# flitch beam installation



## kweber (Jan 30, 2007)

I have to install a flitch beam for a 16' span. The structural engineer is calling for the beam to sit on a 4x4 on each end. Is there some type of boot or sleeve that this beam has to sit in on top of the 4x4's? How do you tie the beam to the 4x4's?

Thanks,

Kevin


----------



## Tom M (Jan 3, 2007)

Are you taking about 1/2" flinch plates that are sandwiched and bolted together? Then just toe nail in the header connection. Make sure your point load is being transferred correctly down below.
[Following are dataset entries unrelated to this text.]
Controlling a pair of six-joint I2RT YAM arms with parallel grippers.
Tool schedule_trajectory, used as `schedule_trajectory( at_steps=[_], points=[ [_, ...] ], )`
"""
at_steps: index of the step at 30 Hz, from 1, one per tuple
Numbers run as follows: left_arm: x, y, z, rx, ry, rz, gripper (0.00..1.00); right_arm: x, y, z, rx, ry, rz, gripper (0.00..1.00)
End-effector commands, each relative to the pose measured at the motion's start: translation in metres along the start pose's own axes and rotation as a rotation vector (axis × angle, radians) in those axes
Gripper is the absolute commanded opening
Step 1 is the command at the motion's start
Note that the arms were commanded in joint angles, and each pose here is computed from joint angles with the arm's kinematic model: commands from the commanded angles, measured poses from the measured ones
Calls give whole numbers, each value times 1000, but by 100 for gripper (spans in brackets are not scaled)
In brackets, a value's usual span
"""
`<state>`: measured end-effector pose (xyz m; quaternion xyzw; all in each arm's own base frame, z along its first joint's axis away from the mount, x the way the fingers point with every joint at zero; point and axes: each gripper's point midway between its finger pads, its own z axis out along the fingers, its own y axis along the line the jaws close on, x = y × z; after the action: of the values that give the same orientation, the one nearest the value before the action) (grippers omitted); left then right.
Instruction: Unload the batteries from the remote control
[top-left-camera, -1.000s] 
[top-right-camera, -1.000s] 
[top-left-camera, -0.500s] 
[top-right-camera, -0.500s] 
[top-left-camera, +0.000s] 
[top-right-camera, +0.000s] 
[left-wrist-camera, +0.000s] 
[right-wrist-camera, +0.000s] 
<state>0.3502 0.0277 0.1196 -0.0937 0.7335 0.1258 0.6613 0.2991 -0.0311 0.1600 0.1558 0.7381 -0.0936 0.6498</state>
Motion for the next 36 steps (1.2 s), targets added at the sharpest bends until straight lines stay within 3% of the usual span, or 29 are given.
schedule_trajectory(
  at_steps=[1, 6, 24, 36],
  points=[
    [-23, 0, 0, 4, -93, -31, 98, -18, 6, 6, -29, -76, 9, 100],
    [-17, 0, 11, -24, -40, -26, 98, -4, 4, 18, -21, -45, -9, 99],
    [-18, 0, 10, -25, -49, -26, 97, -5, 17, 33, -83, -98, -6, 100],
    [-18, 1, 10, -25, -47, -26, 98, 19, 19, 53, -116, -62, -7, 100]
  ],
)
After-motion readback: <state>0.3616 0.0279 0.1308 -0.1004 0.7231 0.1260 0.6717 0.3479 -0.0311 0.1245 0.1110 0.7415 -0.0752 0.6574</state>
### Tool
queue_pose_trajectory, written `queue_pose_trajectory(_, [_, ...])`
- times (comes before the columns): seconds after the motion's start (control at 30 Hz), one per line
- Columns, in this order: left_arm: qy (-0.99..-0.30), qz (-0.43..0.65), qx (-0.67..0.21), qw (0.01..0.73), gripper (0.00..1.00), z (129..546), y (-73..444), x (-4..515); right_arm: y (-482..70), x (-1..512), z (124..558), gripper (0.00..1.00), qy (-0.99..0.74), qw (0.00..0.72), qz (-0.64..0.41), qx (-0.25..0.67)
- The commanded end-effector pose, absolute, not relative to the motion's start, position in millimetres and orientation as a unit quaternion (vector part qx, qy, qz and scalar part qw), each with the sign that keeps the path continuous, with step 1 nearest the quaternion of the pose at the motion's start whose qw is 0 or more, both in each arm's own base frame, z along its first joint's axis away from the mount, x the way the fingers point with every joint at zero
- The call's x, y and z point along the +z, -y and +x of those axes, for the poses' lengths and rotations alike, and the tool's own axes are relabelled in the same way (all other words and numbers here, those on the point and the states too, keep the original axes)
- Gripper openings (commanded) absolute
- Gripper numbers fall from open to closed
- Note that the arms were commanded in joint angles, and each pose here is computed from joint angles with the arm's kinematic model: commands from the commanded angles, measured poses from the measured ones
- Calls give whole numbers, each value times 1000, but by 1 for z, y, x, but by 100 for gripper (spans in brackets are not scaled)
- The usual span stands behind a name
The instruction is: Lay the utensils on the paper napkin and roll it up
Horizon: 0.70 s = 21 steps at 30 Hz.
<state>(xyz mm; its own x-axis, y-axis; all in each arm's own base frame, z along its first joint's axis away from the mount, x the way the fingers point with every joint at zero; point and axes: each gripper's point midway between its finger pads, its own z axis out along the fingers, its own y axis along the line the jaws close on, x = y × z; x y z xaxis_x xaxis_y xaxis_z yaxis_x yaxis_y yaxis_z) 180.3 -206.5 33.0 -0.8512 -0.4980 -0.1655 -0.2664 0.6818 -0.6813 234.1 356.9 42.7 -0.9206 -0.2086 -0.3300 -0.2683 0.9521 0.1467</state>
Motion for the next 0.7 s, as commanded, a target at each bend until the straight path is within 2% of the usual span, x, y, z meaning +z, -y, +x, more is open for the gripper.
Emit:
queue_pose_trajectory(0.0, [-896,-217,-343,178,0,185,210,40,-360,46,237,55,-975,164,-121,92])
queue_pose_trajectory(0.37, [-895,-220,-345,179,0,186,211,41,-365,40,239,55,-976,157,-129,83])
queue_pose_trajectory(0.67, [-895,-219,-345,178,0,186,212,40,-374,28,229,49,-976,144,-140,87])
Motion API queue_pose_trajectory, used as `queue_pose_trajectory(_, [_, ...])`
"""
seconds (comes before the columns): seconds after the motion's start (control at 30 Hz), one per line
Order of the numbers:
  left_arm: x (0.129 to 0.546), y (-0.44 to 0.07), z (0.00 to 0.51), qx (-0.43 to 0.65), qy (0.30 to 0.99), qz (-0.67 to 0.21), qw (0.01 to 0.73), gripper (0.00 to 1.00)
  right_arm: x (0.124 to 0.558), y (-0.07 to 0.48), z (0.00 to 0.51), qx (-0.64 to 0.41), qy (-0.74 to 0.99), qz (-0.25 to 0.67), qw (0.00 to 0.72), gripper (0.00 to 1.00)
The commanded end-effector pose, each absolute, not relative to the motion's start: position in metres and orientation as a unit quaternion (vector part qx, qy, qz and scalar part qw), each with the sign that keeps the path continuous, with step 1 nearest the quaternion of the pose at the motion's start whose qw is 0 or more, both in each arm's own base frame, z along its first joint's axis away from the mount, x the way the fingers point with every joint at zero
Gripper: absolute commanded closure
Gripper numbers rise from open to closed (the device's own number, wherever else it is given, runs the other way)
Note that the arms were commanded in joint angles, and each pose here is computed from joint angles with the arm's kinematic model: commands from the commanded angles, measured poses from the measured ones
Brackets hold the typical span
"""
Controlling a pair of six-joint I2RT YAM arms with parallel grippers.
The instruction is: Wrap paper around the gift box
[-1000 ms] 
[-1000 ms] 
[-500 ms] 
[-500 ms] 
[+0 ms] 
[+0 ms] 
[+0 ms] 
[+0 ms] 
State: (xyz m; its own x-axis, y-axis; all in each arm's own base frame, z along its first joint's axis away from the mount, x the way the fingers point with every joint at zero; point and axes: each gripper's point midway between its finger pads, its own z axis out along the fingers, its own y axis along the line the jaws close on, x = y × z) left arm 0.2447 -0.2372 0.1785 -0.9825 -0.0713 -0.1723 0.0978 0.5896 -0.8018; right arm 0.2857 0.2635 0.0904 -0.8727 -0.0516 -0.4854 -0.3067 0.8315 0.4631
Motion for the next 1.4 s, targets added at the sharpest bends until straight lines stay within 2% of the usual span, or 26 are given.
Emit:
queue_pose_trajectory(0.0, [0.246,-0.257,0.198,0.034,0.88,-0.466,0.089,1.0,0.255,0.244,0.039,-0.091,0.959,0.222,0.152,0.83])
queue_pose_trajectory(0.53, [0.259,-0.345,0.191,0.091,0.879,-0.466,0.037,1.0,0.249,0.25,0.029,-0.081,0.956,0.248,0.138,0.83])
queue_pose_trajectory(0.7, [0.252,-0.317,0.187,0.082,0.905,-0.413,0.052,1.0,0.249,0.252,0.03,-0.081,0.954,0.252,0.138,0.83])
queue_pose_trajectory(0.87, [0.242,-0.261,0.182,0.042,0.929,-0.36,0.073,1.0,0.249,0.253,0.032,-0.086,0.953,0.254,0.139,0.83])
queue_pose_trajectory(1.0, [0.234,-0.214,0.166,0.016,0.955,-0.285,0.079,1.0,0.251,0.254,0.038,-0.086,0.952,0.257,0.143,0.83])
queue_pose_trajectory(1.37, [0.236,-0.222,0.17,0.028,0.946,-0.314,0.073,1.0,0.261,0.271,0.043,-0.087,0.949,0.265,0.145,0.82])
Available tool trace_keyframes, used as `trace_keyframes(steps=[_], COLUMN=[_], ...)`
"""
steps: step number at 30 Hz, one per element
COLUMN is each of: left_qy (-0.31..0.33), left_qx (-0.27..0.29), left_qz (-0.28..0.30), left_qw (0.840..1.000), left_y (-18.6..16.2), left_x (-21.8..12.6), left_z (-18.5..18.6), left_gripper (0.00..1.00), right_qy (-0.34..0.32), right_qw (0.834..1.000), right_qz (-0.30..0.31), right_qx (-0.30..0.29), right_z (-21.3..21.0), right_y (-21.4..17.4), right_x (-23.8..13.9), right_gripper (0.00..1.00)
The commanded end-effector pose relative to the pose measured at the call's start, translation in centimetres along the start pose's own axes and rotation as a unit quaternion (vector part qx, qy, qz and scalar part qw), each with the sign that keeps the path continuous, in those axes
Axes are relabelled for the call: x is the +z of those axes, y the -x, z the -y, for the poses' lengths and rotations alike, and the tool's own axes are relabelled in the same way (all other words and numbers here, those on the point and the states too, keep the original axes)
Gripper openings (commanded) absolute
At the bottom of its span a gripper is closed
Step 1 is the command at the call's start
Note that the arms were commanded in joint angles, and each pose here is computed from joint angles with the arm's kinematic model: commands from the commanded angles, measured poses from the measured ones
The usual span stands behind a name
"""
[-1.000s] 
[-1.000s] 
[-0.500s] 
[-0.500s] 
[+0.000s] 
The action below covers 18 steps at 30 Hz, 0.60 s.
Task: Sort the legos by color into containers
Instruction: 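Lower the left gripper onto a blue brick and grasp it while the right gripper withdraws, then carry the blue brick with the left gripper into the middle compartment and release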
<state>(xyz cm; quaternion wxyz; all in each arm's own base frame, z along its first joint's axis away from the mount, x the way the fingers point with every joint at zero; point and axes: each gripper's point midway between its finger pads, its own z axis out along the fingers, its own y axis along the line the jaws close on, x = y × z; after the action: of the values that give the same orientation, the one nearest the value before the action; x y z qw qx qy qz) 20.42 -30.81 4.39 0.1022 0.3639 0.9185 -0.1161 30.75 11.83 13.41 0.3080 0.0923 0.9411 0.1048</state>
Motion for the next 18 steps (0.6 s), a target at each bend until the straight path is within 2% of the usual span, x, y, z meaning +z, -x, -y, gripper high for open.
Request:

If its a steel beam you would usually have a steel post with a pre-drilled plate for bolt connection.


----------



## Fence & Deck (Jan 23, 2006)

Simpsons makes exactly what you need.


----------



## skymaster (Oct 23, 2006)

Kweber: why not just make it real ez and use an LVL ? Whole lot easier and faster and cheaper.
JackM


----------



## A.W.Davis (Oct 17, 2006)

skymaster said:


> Kweber: why not just make it real ez and use an LVL ? Whole lot easier and faster and cheaper.
> JackM


 
I agree with you skymaster, I have installed my fair share of lvl's much lighter than a 16' flitch beam.....but Its hard to say completely without the specifics as to why the engineer is calling for a flitch beam rather than a LVL or glulam though.

kweber- find a Simpson distributor in your area they usually will have a Simpson book that will help you figure out the specific bracket that you need for your application


----------